Although hindsight has some value,
it is totally trumped by foresight.

Since forward-thinking value-based information risk and security management is evidently so challenging, what are the alternatives? A few possibilities spring to mind:

  • The do-nothing option. Don't even attempt to 'manage' information risks. Ignore the whole thing and hope for the best - at least for the duration of your tenure. 
  • Security engineering relies on a structured, systematic approach such as that recommended by ISO27k, SP800, COBIT and other standards and methods: it means being methodical and rational, analysing and deciding things in a considered and justifiable manner.
  • Compliance-based security involves doing what is formally required, and perhaps no more. A significant problem with this approach is that compliance obligations are mostly imposed on us by third parties to address their requirements, regardless of ours - like, for instance, making a healthy profit, staying in business or having a private life.*
  • Best practice security is, for many, an attractive shortcut. Rather than even attempting to figure out an optimal approach for the organisation, they simply run with the herd, implementing 'typical' controls and 'market leading' security products. It's tempting to poke fun at this, pointing out how inefficient and ineffective it can be. On the other hand, lame though it is, it is also fairly quick, easy and low-cost compared to the analytical value or security engineering approach I have been describing. It is, arguably, better than nothing, and better than other suboptimal approaches.

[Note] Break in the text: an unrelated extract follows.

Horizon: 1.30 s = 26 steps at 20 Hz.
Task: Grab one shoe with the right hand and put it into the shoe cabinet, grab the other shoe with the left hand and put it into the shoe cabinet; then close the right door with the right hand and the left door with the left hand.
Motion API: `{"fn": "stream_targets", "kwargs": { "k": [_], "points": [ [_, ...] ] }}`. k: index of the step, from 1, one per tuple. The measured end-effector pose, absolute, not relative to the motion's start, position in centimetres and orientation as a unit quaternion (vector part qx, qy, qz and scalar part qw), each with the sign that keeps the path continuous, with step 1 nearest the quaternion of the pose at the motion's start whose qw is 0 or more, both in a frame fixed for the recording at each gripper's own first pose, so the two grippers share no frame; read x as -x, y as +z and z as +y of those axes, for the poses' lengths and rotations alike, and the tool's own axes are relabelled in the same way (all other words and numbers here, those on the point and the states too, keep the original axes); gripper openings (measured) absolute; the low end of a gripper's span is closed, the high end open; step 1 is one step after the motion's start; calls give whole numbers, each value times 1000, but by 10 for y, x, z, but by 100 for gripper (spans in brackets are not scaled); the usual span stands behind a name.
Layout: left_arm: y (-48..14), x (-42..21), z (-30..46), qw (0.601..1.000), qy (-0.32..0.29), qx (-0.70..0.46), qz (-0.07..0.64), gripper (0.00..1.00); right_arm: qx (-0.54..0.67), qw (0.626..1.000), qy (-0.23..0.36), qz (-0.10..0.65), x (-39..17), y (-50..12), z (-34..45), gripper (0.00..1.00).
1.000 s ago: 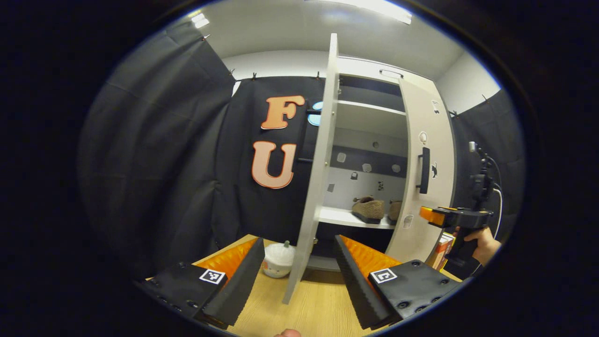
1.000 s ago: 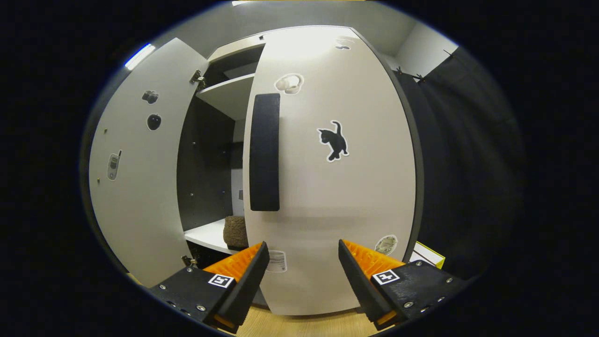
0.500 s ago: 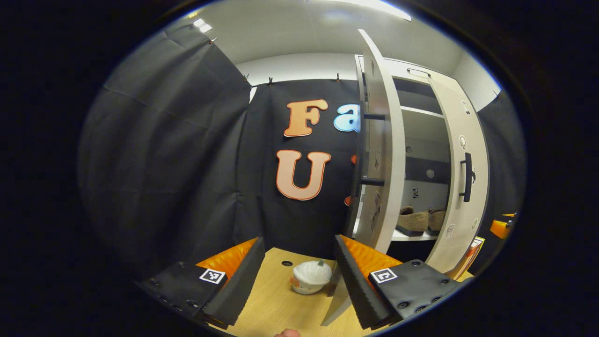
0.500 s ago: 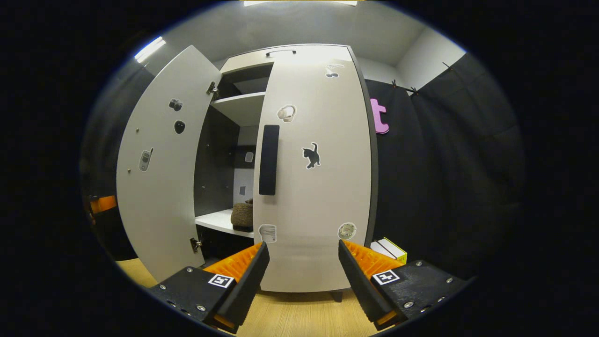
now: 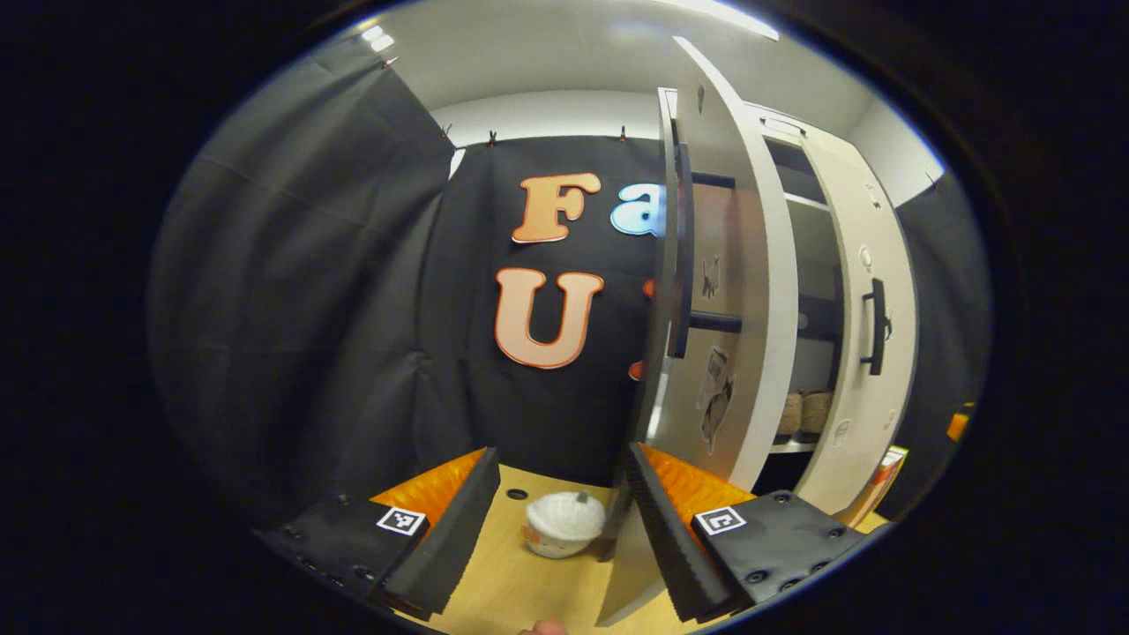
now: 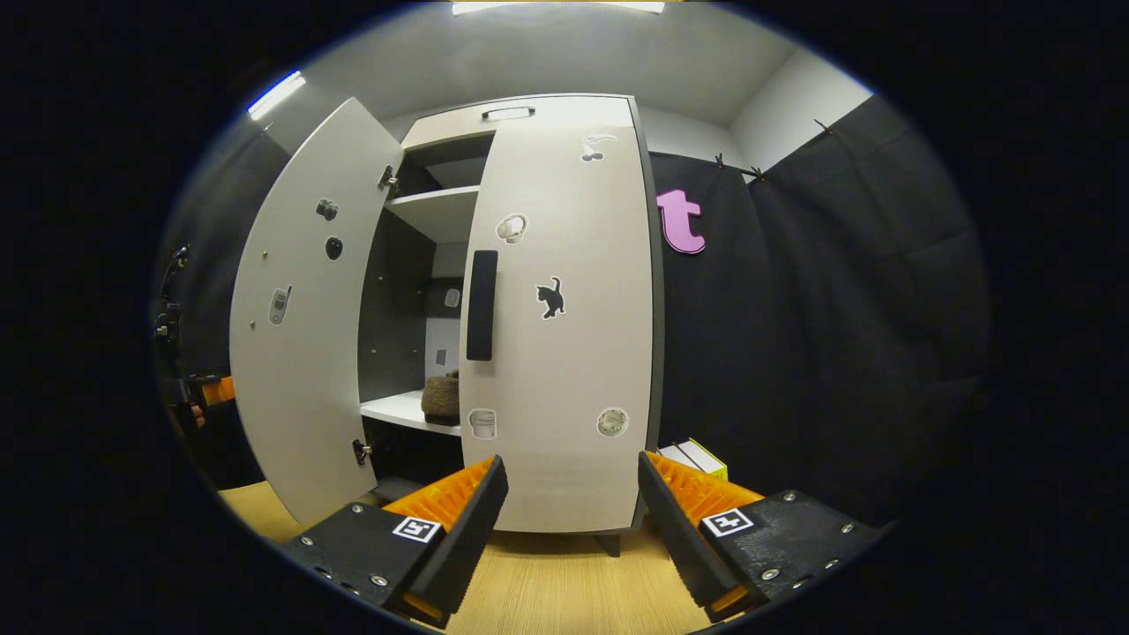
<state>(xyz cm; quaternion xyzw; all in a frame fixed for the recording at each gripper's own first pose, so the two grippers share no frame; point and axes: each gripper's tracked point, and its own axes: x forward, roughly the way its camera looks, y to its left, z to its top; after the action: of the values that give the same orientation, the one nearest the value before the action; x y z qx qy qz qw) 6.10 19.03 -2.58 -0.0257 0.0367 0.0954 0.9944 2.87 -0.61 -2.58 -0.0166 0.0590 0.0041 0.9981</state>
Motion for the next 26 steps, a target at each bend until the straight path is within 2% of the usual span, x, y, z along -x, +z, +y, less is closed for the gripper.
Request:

  • Expert guidance means seeking professional advice from experienced, competent specialists in the field, like me for instance. Much of my advice is free, including this blog and other social media musings and website content, but clients have the advantage of more in-depth, focused analysis and recommendations tailored to their specific requirements.
On reflection, it occurs to me that these are complementary rather than alternative approaches. They all make sense under various circumstances - in other words, they all contribute to value-based information risk and security management. I commend them all to the house - yes even the do-nothing one. With a long weekend ahead and blue skies above, I have better things to do than sit here blabbering on about this stuff. How about you?
* Or, as Gideon Rasmussen put it, "Be mindful that external requirements are biased towards the governing body versus the interests of your organization. For example, the PCI Data Security Standard is focused on the security of payment card data. There are no requirements for disaster recovery or business continuity. The card brands do not care if your business goes under, as long as their payment card data is secure."